Wenn wir im Fluss sind, fühlen wir uns nicht nur produktiver und glücklicher, sondern wir sind auch in der Lage, schwierigere Aufgaben zu meistern und Herausforderungen zu überwinden. Also, versuchen wir doch, uns darauf zu konzentrieren und das Beste aus jedem Moment zu machen! Zusammenfassend kann man sagen, dass „im Fluss sein” ein Konzept ist, das uns hilft, gegenwärtig und konzentriert zu bleiben, um produktiver und glücklicher zu sein. Indem wir uns auf das Hier und Jetzt konzentrieren und Ablenkungen vermeiden, können wir mit dem fließen, was ist, und das Beste aus jedem Moment machen.

Nicht umsonst wird diese Fähigkeit, dieser Zustand in den Schriften vieler Mystiker beschrieben. So sagte beispielsweise Lao Tzu: „Wenn du im Fluss bist, dann fließt alles mühelos”. Die Frauenzeitschrift „Brigitte” schreibt dazu 2018 in einem Artikel über „Fünf buddhistische Grundsätze”: „Sich (zu viele) Sorgen zu machen, bringt uns nichts. Wenn Sie sich über eine Sache, die Sie nicht lösen können, immer und immer wieder aufregen, wird das etwas an Ihrer Situation ändern? In der Regel nicht, außer, dass Sie viel zu viel Energie darauf verschwenden. Wenn Sie eine Sache in Ihrem Leben also nicht ändern können, lernen Sie, sich nicht darüber aufzuregen, sondern sie so zu akzeptieren, wie sie ist. Konzentrieren Sie sich dagegen lieber auf das Hier und Jetzt und auf das, was Ihnen guttut.”

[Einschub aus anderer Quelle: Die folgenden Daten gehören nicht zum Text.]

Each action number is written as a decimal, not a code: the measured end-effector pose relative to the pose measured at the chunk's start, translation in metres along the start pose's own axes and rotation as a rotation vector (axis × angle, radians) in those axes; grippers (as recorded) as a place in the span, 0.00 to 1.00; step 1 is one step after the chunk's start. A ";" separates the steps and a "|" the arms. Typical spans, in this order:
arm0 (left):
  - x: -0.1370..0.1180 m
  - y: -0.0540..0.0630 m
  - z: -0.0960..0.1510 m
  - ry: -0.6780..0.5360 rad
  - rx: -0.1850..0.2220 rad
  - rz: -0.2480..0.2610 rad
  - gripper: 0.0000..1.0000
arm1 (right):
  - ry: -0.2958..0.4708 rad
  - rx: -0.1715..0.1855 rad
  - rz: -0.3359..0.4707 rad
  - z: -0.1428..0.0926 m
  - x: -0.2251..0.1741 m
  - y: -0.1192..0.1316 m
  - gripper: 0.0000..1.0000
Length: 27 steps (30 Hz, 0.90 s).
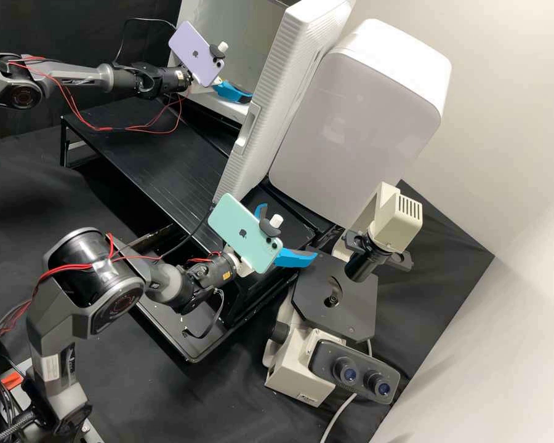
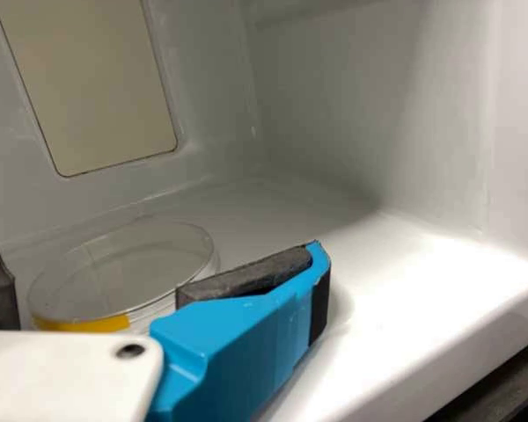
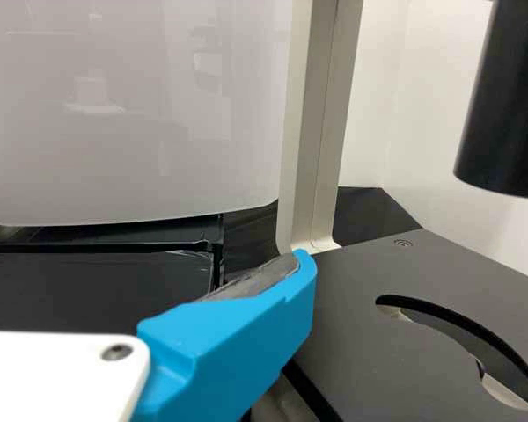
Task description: Take the petri dish out of the incubator
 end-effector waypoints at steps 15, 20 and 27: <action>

Weiter liest man da: „Wenn wir glücklich sein wollen, müssen wir die Realität anerkennen. Wer glücklich sein will, sollte der Realität ins Auge blicken und sich nicht zu sehr mit Gedankenspielen beschäftigen. Das Leben bringt gute und schlechte Dinge mit sich und die Lösung ist nicht, sich nur an das Positive zu klammern. […]”

Und schließlich: „Wir müssen Veränderung aktiv annehmen. Nach den Grundsätzen des Buddhismus ist im Leben alles im Fluss und alles ändert sich stetig. Wer Veränderung annimmt und sogar willkommen heißt, erhält die Energie, das Leben zu leben, das er sich wünscht. So lässt sich die Veränderung sogar steuern, sodass man ein Leben leben kann, das den eigenen Vorstellungen entspricht.”

Der nicht unumstrittene indische Philosoph (und Begründer der Bhagwan-Bewegung) Osho schreibt dazu auf seiner Internetseite: „ Hingabe bedeutet, so zu leben, wie ein guter Schwimmer im Fluss. Das Leben ist ein Fluss. Du kannst kämpfen oder du kannst dich treiben lassen, du kannst den Fluss anschieben und versuchen, gegen die Strömung zu schwimmen, oder du kannst mit dem Fluss fließen und dahin gehen, wohin der Fluss dich führt. Hingabe […] ist einfach eine Lebensweise.”

Schließen möchte ich heute mit den Worten eines Menschen, den ich trotz langen Recherchierens nicht ausfindig machen konnte: „Wer die Gegenwart genießt, hat in Zukunft eine wundervolle Vergangenheit.” In diesem Sinne wünsche ich Ihnen eine ebensolche.